## [What is expected]
All of the lines below are to be transcribed faithfully, with pictures excluded from the copy.

[Stored data entries]
+--
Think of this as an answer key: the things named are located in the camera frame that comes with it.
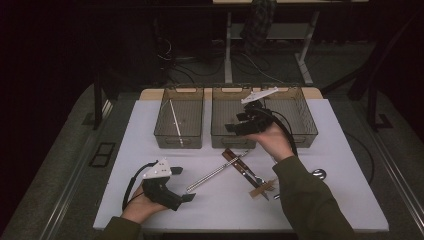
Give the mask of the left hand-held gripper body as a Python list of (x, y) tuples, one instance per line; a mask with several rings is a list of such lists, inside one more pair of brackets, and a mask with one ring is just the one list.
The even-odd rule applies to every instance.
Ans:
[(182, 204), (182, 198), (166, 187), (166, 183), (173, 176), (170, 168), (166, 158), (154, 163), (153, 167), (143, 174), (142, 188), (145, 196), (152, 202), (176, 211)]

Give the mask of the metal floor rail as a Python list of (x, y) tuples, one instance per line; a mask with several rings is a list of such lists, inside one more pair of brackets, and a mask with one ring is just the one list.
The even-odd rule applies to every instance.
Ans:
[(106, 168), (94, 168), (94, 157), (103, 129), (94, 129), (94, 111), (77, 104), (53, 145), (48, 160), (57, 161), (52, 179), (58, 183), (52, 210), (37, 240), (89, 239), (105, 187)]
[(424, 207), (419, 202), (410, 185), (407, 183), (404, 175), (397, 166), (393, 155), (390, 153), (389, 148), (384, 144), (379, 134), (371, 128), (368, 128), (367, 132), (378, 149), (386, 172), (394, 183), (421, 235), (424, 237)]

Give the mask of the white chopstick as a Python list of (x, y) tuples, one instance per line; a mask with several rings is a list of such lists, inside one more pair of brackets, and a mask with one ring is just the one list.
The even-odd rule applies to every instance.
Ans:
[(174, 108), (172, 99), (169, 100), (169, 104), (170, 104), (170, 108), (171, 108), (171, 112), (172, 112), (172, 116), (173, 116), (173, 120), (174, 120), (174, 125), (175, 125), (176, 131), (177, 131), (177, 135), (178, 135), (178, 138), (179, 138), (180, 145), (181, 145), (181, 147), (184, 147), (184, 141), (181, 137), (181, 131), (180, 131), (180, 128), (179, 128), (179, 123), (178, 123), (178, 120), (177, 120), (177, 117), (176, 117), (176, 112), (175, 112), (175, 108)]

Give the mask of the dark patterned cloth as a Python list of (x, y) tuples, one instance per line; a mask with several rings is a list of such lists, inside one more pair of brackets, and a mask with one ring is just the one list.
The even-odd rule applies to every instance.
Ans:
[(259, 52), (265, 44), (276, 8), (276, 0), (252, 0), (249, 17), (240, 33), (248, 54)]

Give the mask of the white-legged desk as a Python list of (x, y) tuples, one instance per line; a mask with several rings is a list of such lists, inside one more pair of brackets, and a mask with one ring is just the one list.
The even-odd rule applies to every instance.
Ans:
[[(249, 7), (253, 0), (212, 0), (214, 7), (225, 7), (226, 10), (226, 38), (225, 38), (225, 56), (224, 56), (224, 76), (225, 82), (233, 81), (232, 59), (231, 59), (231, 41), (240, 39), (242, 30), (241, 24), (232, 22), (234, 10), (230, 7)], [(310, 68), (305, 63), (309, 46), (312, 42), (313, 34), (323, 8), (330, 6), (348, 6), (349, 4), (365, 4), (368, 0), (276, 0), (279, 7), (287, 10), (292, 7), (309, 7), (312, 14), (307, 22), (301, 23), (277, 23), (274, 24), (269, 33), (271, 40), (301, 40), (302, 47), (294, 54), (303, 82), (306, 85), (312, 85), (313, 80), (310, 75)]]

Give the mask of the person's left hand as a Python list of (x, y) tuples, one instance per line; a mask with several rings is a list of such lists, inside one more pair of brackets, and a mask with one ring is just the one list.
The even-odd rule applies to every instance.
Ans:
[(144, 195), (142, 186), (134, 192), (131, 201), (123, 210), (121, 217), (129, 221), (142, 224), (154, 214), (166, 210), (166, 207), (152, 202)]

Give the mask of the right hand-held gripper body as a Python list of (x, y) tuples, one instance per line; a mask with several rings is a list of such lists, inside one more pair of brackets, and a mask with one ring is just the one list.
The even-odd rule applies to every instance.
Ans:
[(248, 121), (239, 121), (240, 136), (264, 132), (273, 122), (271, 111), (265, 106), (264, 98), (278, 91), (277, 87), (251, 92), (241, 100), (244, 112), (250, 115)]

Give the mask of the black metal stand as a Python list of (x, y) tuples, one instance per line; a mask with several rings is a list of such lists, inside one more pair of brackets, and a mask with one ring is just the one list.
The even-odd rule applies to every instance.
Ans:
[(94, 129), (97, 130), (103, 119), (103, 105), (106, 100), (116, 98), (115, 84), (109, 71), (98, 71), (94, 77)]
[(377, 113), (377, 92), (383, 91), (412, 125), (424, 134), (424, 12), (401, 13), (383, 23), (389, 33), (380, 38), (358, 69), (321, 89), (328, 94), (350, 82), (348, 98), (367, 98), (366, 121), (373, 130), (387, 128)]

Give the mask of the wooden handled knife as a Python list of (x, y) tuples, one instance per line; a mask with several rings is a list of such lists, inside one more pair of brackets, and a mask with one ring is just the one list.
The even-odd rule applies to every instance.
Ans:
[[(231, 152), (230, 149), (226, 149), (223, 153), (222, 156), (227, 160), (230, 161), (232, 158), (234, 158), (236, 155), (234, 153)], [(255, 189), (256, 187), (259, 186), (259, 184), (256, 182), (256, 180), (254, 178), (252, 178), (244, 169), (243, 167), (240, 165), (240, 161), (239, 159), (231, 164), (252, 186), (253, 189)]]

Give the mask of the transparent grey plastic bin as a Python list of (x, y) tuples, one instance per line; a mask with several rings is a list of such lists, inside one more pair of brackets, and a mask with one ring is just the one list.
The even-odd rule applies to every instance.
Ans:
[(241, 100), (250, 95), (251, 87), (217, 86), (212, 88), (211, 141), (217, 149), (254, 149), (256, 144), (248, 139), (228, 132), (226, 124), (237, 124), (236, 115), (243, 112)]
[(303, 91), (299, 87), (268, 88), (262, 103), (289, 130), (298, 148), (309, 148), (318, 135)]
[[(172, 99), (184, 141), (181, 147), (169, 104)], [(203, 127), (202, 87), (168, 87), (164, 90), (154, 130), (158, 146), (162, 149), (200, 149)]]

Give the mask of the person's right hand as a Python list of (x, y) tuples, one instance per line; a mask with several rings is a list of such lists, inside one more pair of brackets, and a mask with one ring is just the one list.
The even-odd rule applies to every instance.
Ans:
+--
## [Finished exercise]
Think of this as an answer key: the things named are located in the camera frame that comes with it.
Give the mask of the left hand-held gripper body as a Python list of (x, y) tuples, one instance per line; a mask with several rings is a list of such lists, inside one more pair of brackets, and a mask with one ring is just the one list.
The even-odd rule applies to every instance.
Ans:
[(182, 204), (182, 198), (166, 187), (166, 183), (173, 176), (170, 168), (166, 158), (154, 163), (153, 167), (143, 174), (142, 188), (145, 196), (152, 202), (176, 211)]

Give the mask of the metal floor rail as a Python list of (x, y) tuples, one instance per line; a mask with several rings is a list of such lists, inside one more pair of brackets, and a mask with one ring is just the one list.
The even-odd rule applies to every instance.
Ans:
[(106, 168), (94, 168), (94, 157), (103, 129), (94, 129), (94, 111), (77, 104), (53, 145), (48, 160), (57, 161), (52, 179), (58, 183), (52, 210), (37, 240), (89, 239), (105, 187)]
[(424, 207), (419, 202), (410, 185), (407, 183), (404, 175), (397, 166), (393, 155), (390, 153), (389, 148), (384, 144), (379, 134), (371, 128), (368, 128), (367, 132), (378, 149), (386, 172), (394, 183), (421, 235), (424, 237)]

Give the mask of the white chopstick as a Python list of (x, y) tuples, one instance per line; a mask with several rings is a list of such lists, inside one more pair of brackets, and a mask with one ring is just the one list.
The even-odd rule applies to every instance.
Ans:
[(174, 108), (172, 99), (169, 100), (169, 104), (170, 104), (170, 108), (171, 108), (171, 112), (172, 112), (172, 116), (173, 116), (173, 120), (174, 120), (174, 125), (175, 125), (176, 131), (177, 131), (177, 135), (178, 135), (178, 138), (179, 138), (180, 145), (181, 145), (181, 147), (184, 147), (184, 141), (181, 137), (181, 131), (180, 131), (180, 128), (179, 128), (179, 123), (178, 123), (178, 120), (177, 120), (177, 117), (176, 117), (176, 112), (175, 112), (175, 108)]

Give the mask of the dark patterned cloth as a Python list of (x, y) tuples, one instance per line; a mask with several rings is a list of such lists, inside one more pair of brackets, and a mask with one ring is just the one list.
The even-odd rule applies to every instance.
Ans:
[(259, 52), (265, 44), (276, 8), (276, 0), (252, 0), (249, 17), (240, 33), (248, 54)]

Give the mask of the white-legged desk as a Python list of (x, y) tuples, one instance per line; a mask with several rings is a list of such lists, inside one more pair of brackets, and a mask with one ring is just the one list.
The even-odd rule applies to every instance.
Ans:
[[(249, 7), (253, 0), (212, 0), (214, 7), (225, 7), (226, 10), (226, 38), (225, 38), (225, 56), (224, 56), (224, 76), (225, 82), (233, 81), (232, 59), (231, 59), (231, 41), (240, 39), (242, 30), (241, 24), (232, 22), (234, 10), (230, 7)], [(310, 68), (305, 63), (309, 46), (312, 42), (313, 34), (323, 8), (330, 6), (348, 6), (349, 4), (365, 4), (368, 0), (276, 0), (279, 7), (287, 10), (292, 7), (309, 7), (312, 14), (307, 22), (301, 23), (277, 23), (274, 24), (269, 33), (271, 40), (301, 40), (302, 47), (294, 54), (303, 82), (306, 85), (312, 85), (313, 80), (310, 75)]]

Give the mask of the person's left hand as a Python list of (x, y) tuples, one instance per line; a mask with several rings is a list of such lists, inside one more pair of brackets, and a mask with one ring is just the one list.
The even-odd rule applies to every instance.
Ans:
[(144, 195), (142, 186), (134, 192), (131, 201), (123, 210), (121, 217), (129, 221), (142, 224), (154, 214), (166, 210), (166, 207), (152, 202)]

Give the mask of the right hand-held gripper body as a Python list of (x, y) tuples, one instance per line; a mask with several rings is a list of such lists, inside one more pair of brackets, and a mask with one ring is just the one list.
The even-odd rule applies to every instance.
Ans:
[(248, 121), (239, 121), (240, 136), (264, 132), (273, 122), (271, 111), (265, 106), (264, 98), (278, 91), (277, 87), (251, 92), (241, 100), (244, 112), (250, 115)]

Give the mask of the black metal stand as a Python list of (x, y) tuples, one instance per line; a mask with several rings is a list of such lists, inside one more pair of brackets, and a mask with one ring is just the one list.
The even-odd rule applies to every instance.
Ans:
[(94, 129), (97, 130), (103, 119), (103, 105), (106, 100), (116, 98), (115, 84), (109, 71), (98, 71), (94, 77)]
[(377, 113), (377, 92), (383, 91), (412, 125), (424, 134), (424, 12), (401, 13), (383, 23), (389, 33), (380, 38), (358, 69), (321, 89), (328, 94), (350, 82), (348, 98), (367, 98), (366, 121), (373, 130), (387, 128)]

Give the mask of the wooden handled knife as a Python list of (x, y) tuples, one instance per line; a mask with several rings is a list of such lists, inside one more pair of brackets, and a mask with one ring is just the one list.
The even-odd rule applies to every instance.
Ans:
[[(231, 152), (230, 149), (226, 149), (223, 153), (222, 156), (227, 160), (230, 161), (232, 158), (234, 158), (236, 155), (234, 153)], [(255, 189), (256, 187), (259, 186), (259, 184), (256, 182), (256, 180), (254, 178), (252, 178), (244, 169), (243, 167), (240, 165), (240, 161), (239, 159), (231, 164), (252, 186), (253, 189)]]

Give the mask of the transparent grey plastic bin as a Python list of (x, y) tuples, one instance per line; a mask with several rings is a list of such lists, inside one more pair of brackets, and a mask with one ring is just the one list.
The even-odd rule applies to every instance.
Ans:
[(241, 100), (250, 95), (251, 87), (217, 86), (212, 88), (211, 141), (217, 149), (254, 149), (256, 144), (248, 139), (228, 132), (226, 124), (237, 124), (236, 115), (243, 112)]
[(303, 91), (299, 87), (268, 88), (262, 103), (289, 130), (298, 148), (309, 148), (318, 135)]
[[(172, 99), (184, 141), (181, 147), (169, 104)], [(203, 127), (202, 87), (168, 87), (164, 90), (154, 130), (158, 146), (162, 149), (200, 149)]]

Give the mask of the person's right hand as a Python list of (x, y) tuples, one instance per line; a mask with several rings is a list of such lists, inside one more pair of brackets, and a mask with one ring is just the one list.
The even-odd rule applies to every instance.
Ans:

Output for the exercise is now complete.